点訳ボランティア佐世保ありの会 M.A.


 私は、お酒が好きです。
一人でちびちび飲むのも、お友達とわいわい飲むのも好きです。
 まだ、点字の「て」の字もできない頃、缶の飲み口に点々が打ってありました。
なんだろう?と思っていましたが、点字を勉強するようになって「お さ け」と書いてあることが分かり、点字を読めた!!と、
その日のお酒の味はとても美味しかったことを覚えています。

それからと言うもの、点々を見るとつい立ち止まってしまいます。
「何て読むんだろう…」

 私が、「点訳ボランティア佐世保ありの会」に参加するようになったきっかけは、4年前。
 仕事は好きだけど、何か仕事以外のことで色々な人と関わりたいと思っていた時、新聞で点訳講習の募集を見かけ、即応募しました。

 6個の点々からどうやって文字が完成するのか、まずは、「あ、い、う、え、お」からの勉強です。
文章はどこで区切るけど、こういう場合は続けるなど、点字ならではのルールがあり、もうちょっと学生の時勉強しておけば良かったと、反省の日々です。
それでも、少しずつ分かるようになりました。まだ、どなたかの役に立つには程遠いですが、私のライフワークのひとつになっています。

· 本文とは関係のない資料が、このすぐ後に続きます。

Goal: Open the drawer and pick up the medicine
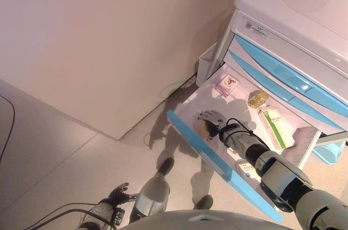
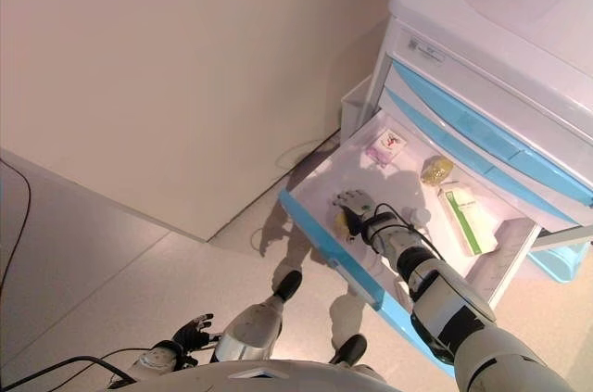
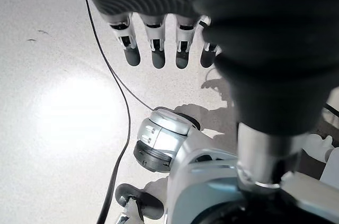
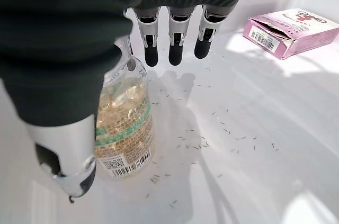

 20代30代の若手と言われる人の活躍が増えれば、もっと社会が活性化されるのではないかと思います。
仕事と家庭と自分の事と、「やらなければならないこと」が増える世代です。1日24時間では足りません。
しかし、色々な人と関わって人生を学ぶのにはもってこいの世代でもあります。

 障害があるないというだけで、壁を作ってしまうのはもったいない事だと思います。
点字は確かに難しいですが、誰かの役に立つためのツールだと思うと、人生がちょっと嬉しいものになるのではないかと思います。

 諸先輩方のお陰で、また改めて点字を続けたいと思っています。本当にありがとうございます。
先日、ライトブレーラーと言う機械で、点字を打つ課題に取り組み始めました。
「カチャーン、カチャーン」の音がしばらくなり響きます。
将来は、私の好きなウィスキーの本を点訳して、色んな人とお酒が酌み交わす事ができればと思います。